Почему избранные? Не знаю. Но именно это слово пришло мне в голову. И я знала, что счастье было рядом, стоило только перейти сверкающую границу. Поэтому я так хотела вырваться из рабского существования в теле, пусть даже став неощутимым паром. Но чем больше я старалась, тем сильнее чувствовала себя отвергнутой. Отвергнутой, как плохой студент на экзамене. На смену радости пришла всепроникающая боль. Я прошептала: «Когда? Когда я смогу?»
И услышала ответ, ответ, прокатившийся эхом: «Позже. Когда ты будешь свободна».
А потом я услышала другой, далекий голос, который говорил: «Она приходит в себя». И еще один, отвечавший: «Это просто чудо!»
Я открыла глаза. Операционная. Люди в шапочках и белых повязках на лицах, стук инструментов по эмалированной поверхности, трубочки, отходившие от моей руки. Я вновь вернулась на каторгу…
— Она плачет, — произнес голос из-под маски.
— Если бы она знала, откуда только что вернулась, — сказал кто-то, — то бросилась бы нам на шею, глупышка.
Потом я уснула вполне земным сном. Они напичкали меня снотворным, и я ничего не соображала. Когда же пришла в себя, то глаза долго привыкали к свету, подобно разлаженной подзорной трубе. Я была одна в больничной палате, и было очень жарко. Откинув покрывало, я увидела перевязанные запястья и тотчас нахлынули воспоминания о Доминике.

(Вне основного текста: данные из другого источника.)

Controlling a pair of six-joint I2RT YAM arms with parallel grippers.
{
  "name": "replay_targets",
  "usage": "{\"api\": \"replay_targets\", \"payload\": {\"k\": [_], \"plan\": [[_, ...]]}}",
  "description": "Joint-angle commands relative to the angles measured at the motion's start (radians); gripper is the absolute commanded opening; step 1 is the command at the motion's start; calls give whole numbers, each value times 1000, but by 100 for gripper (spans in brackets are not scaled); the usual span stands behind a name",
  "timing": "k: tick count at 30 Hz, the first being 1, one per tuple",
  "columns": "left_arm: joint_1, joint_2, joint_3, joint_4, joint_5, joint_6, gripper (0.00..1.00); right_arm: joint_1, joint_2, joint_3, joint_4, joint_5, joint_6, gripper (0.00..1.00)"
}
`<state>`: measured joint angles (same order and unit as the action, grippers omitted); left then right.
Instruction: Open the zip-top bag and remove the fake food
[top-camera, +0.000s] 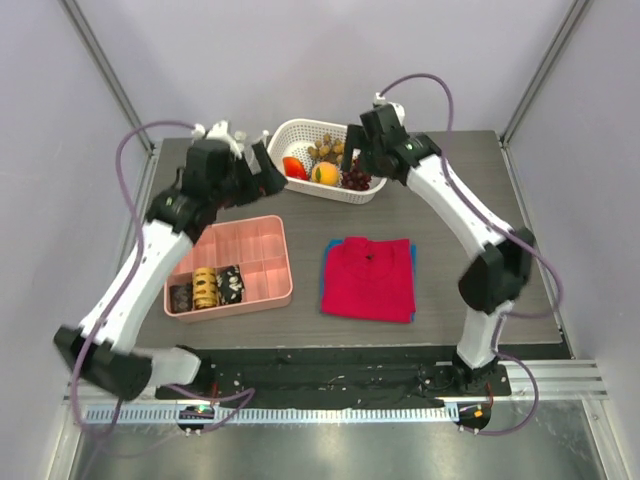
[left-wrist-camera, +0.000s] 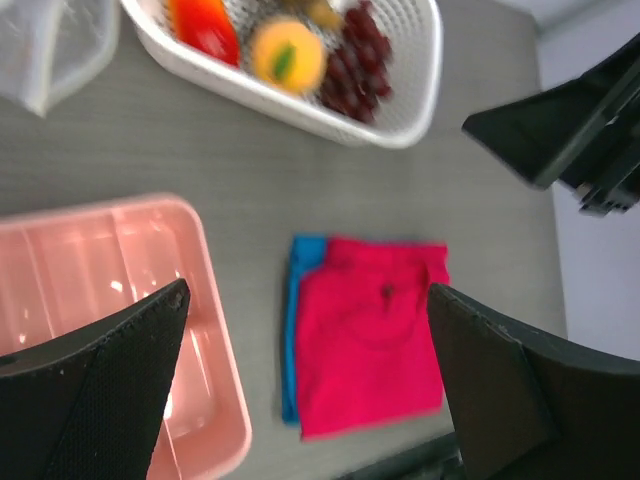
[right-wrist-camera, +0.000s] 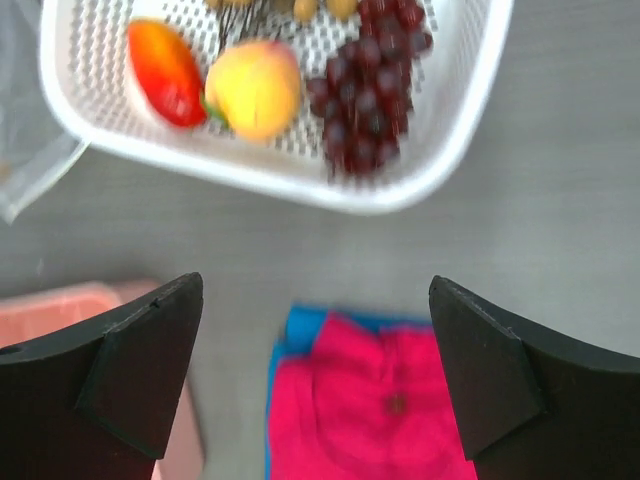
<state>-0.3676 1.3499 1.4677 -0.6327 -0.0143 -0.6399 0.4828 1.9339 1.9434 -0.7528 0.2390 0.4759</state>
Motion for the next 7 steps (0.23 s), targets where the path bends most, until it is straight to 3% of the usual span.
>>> {"api": "replay_targets", "payload": {"k": [1,5,7], "plan": [[-103,-205,-213,-12,5,-40,100,34,-313,-302,-149,141,112,100],[-142,-380,-328,65,42,-43,100,34,-705,-630,8,59,116,100],[-142,-461,-386,134,75,-64,100,34,-777,-711,46,51,174,100]]}}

Я настолько ослабла, что слез не было. Они жгли меня изнутри. Я всхлипывала с сухими глазами, как проклятая, позабыв о своем путешествии во времени. Я только знала, что случилось что-то и воспоминание об этом вернется ко мне со временем. Причем это будет больше, чем воспоминание. Это будет награда. А самое главное, я не должна терзаться, волноваться и отчаиваться, что смерть не приняла меня. Все было затуманенным, смутным, нечетким, и я снова уснула.
Когда я вновь открыла глаза, передо мной стоял пожилой, гладко выбритый, лысый и строгий человек. Он долго смотрел на меня, затем присел у моей постели.
— Один раз мне это удалось, — сказал он. — Но второй раз — вряд ли. И никто не сможет. Обещайте, что другой попытки не будет.
Я закрыла глаза, показывая, что поняла его. И он продолжал приглушенным голосом духовника:
— Когда жизнь близится к концу и нет семьи, денег, друзей, когда ты одинок и заброшен, без будущего, тогда я еще могу понять, что люди травятся и жаждут смерти. Но не вы! Я хорошо осведомлен. Жизнь дала вам все. Когда вам станет несколько лучше, вы, вероятно, признаетесь, что были в подавленном состоянии. Но мы вылечим вас.
Он склонился надо мной и сказал уже более строго:
— Знайте, что еще чуть-чуть, и мы бы ничего не смогли сделать. Остановись ваше сердце, и вы были бы уже в другом мире.
У меня хватило сил подумать: «Другой мир! Он говорит о том, чего совсем не знает». А он продолжал:
— Так вы мне обещаете?
— Спасибо, доктор, — с трудом произнесла я.
Он пожал плечами, будто услышав глупость, затем улыбнулся, встал, еще раз глянул на меня и пробормотал:
— Было бы обидно.
И во мне было достаточно понимания, чтобы, несмотря на слабость, выразить ему признательность за взгляд мужчины, а не врача. Вошла медсестра.